100-) Kim Allâh yolunda (zulüm gördüğü yerden, ya da {‘Allâh’a firar edin’, âyetince} özüne doğru) hicret ederse, arzda pek çok gidilecek genişlik bulur... Kim Allâh’a ve O’nun Rasûlüne (irsâl olanın açıkladığı hakikate) muhacir olarak evinden çıkar, sonra da ona ölüm yetişirse, artık onun mükâfatı Allâh üzerinedir... Allâh Ğafûr’dur, Rahıym’dir. (Burada zâhir yanı sıra bir iç anlama da dikkat çekmeye çalıştık. A.H.)
101-) Yeryüzünde seferdeyken, hakikati inkâr edenlerin size bir zarar vermesinden korkarsanız, salâttan (namaz) kısaltmanızda sizin için bir sakınca yoktur.
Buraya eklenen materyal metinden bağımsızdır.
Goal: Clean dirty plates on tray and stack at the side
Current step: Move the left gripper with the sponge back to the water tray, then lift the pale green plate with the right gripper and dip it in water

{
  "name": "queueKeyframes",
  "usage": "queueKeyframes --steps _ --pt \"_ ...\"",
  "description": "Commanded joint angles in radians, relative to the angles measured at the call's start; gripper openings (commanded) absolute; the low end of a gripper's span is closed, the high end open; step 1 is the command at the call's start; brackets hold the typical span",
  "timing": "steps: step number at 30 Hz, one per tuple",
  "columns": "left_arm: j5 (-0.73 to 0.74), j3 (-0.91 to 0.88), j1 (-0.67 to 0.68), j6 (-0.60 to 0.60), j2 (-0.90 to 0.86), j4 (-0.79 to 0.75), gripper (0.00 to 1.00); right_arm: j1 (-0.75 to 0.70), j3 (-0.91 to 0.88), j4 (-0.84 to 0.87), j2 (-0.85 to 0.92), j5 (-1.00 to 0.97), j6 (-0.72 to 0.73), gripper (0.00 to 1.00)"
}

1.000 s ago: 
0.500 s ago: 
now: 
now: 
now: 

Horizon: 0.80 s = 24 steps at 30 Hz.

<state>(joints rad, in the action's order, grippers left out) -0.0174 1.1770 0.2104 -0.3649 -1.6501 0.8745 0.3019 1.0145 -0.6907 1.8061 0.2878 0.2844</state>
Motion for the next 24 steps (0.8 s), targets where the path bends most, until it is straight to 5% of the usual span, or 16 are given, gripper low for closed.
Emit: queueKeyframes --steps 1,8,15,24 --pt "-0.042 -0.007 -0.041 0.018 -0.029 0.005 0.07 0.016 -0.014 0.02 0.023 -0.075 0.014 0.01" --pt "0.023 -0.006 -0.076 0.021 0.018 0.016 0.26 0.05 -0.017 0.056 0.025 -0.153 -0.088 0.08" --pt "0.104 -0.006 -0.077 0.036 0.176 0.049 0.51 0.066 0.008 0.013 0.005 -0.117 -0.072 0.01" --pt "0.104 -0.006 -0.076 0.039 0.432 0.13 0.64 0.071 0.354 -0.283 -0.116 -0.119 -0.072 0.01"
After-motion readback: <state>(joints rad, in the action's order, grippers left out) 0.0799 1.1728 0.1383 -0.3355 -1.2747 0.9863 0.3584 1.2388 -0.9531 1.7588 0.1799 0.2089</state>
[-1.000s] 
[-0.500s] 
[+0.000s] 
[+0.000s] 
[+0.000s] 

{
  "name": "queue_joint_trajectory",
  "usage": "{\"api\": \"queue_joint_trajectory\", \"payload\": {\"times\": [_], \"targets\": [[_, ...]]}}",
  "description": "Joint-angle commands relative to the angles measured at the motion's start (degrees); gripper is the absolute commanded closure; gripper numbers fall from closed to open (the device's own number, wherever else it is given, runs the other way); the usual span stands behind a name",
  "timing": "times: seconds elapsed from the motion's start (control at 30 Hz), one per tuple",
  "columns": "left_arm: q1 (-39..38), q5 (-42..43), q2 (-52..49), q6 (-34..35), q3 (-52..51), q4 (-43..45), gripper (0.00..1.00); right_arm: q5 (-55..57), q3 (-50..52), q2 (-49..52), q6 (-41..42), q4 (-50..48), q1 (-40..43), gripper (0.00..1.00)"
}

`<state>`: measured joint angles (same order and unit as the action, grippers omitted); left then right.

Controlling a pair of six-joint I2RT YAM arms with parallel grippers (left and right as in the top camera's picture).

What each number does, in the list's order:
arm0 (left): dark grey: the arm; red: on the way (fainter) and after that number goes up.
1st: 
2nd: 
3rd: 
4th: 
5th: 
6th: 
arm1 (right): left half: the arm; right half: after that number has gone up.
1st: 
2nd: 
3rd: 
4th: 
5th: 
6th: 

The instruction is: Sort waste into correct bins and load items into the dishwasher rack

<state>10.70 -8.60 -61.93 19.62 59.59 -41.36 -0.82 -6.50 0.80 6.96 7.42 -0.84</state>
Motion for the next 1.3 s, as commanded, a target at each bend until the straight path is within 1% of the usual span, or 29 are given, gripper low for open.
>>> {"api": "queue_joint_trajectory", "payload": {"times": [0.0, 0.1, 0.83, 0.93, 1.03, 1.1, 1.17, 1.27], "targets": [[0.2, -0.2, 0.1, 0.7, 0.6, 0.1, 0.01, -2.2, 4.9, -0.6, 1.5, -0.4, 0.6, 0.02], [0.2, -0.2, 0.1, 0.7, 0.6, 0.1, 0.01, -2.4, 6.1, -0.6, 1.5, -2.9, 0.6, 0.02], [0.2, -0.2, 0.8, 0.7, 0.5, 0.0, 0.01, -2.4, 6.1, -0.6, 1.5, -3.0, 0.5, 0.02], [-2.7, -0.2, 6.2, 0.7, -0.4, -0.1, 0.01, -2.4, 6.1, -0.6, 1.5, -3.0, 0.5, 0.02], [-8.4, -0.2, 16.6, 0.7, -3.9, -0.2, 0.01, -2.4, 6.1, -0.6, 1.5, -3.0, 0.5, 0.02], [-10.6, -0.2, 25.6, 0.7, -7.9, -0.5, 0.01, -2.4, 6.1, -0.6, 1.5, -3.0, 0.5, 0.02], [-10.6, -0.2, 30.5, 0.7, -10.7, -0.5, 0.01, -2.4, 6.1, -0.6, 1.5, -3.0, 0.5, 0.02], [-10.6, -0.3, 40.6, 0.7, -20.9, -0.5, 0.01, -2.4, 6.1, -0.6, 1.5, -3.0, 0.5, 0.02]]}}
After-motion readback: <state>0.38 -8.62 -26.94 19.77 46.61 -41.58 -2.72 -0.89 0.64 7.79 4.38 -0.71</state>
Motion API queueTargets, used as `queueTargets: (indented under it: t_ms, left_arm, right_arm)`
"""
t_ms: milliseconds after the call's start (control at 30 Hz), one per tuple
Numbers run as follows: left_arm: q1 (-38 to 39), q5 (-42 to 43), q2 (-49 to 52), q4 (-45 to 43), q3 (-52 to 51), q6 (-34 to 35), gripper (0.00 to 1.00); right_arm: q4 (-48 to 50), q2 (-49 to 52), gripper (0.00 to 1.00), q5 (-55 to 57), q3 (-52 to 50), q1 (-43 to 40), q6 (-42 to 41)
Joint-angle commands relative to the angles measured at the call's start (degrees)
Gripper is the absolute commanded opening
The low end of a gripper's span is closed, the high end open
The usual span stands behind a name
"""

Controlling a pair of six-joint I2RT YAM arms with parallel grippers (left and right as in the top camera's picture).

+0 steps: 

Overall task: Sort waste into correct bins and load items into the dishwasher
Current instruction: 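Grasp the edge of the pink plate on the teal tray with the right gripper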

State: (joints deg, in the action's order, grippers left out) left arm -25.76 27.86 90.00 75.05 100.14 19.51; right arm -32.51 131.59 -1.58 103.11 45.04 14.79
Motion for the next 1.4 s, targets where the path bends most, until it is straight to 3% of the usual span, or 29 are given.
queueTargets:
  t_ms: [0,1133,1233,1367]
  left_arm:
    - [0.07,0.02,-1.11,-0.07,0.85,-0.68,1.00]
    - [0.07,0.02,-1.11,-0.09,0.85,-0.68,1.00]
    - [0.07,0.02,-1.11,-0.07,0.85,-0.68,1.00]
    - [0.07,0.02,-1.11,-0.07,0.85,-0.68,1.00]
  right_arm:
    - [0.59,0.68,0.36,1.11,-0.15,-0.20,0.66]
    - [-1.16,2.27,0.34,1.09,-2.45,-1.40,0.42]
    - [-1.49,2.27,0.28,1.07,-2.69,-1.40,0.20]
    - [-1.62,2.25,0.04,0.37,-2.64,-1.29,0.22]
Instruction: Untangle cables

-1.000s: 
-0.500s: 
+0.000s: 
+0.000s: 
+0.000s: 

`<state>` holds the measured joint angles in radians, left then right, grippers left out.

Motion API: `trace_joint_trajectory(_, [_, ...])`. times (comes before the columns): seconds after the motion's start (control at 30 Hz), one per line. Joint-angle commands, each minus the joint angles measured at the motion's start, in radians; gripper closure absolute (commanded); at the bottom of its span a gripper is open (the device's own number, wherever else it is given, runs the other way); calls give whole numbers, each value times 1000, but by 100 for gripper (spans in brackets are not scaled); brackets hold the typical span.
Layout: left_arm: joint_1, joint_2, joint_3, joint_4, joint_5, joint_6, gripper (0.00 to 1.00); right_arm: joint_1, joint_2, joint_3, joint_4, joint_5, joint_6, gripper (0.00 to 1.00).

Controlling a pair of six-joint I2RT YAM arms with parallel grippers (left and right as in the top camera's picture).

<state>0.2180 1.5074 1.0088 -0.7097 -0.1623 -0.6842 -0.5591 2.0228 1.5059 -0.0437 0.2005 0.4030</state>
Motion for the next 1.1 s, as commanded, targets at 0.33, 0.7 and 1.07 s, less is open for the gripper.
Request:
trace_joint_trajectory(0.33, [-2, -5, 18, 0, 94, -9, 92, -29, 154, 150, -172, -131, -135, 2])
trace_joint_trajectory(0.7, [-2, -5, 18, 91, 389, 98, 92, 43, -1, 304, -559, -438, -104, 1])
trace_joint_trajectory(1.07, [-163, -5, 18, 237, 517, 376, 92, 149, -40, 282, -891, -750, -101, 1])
Muhakkak ki o hakikati inkâr edenler veya örtenler, sizin için apaçık düşmandır.
102-) (Rasûlüm, korkulu bir durumdayken) onların içlerinde olup da onlara salâtı ikame ettirdiğinde, onlardan bir grup seninle beraber silahları da yanlarında olarak namaza dursun... Secde ettiklerinde (diğerleri) sizin arkanızda (koruyucu) olsunlar... (Sonra) salâtı edâ etmemiş diğer grup gelsin, seninle birlikte salâtı ikame etsin... (Onlar da) tedbirlerini ve silahlarını alsınlar... O hakikat inkârcıları arzu ederler ki, keşke siz silahlarınızdan ve eşyalarınızdan gâfil olsanız da, ani bir baskın yapsalar. Eğer size yağmurdan dolayı bir sıkıntı varsa yahut hasta olursanız, silahlarınızı bırakmanızda bir mahzur yoktur... (Bununla beraber) tedbirinizi alın... Muhakkak ki Allâh, hakikati inkâr edenler için alçaltıcı bir azap hazırlamıştır.
103-) (Endişeli ortamda) salâtın edâsından sonra, ayakta veya otururken ya da yanlarınız üzere uzanmışken (sürekli) Allâh’ı zikredin. Zikrettiğinizle doyuma ulaştığınızda salâtı ikame edin (yaşayın - yönelişin tam hakkını verin, zikirle girmiş olduğunuz hissediş ile). Kesinlikle salâtın, belli vakitlerde yaşanması, iman edenlere yazılmıştır.
104-) (Düşman) topluluğunu takip etmekte gevşeklik göstermeyin... Şayet siz acı duyuyorsanız, onlar da tıpkı sizin gibi acı duyuyorlar... (Üstelik siz) Allâh’tan onların umamayacağı şeyleri umuyorsunuz... Allâh Aliym’dir, Hakiym’dir.